▸ Input data:
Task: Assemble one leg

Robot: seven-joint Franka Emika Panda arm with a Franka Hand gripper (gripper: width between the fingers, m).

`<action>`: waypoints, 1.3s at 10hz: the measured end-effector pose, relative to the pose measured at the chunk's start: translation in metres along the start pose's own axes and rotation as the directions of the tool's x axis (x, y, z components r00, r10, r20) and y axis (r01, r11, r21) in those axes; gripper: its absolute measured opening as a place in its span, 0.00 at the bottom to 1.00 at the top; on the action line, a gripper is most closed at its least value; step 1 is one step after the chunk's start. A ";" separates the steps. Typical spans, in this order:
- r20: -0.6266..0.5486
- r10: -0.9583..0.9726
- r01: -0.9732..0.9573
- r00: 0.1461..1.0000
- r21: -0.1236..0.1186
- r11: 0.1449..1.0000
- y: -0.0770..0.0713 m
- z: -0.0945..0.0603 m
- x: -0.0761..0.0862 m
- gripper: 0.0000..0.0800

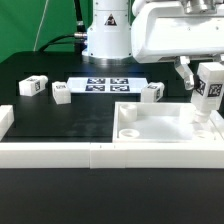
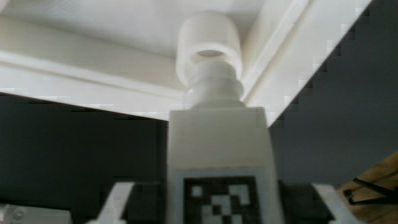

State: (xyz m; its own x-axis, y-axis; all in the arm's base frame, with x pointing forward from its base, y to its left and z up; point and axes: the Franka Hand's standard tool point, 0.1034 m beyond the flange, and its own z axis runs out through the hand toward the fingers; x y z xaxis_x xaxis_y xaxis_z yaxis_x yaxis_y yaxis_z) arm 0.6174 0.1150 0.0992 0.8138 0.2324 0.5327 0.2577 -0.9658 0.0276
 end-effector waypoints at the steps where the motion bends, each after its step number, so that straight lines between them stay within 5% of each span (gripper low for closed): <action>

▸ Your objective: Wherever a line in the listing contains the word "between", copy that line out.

▸ Answer below:
Robot: seven-joint Franka Emika Panda arm with a Franka Hand gripper (gripper: width between the fingers, m).
 end-effector waypoints at the steps where the motion bends, each after its step number, so that straight lines between them stay within 5% of each span (gripper low for closed): <action>

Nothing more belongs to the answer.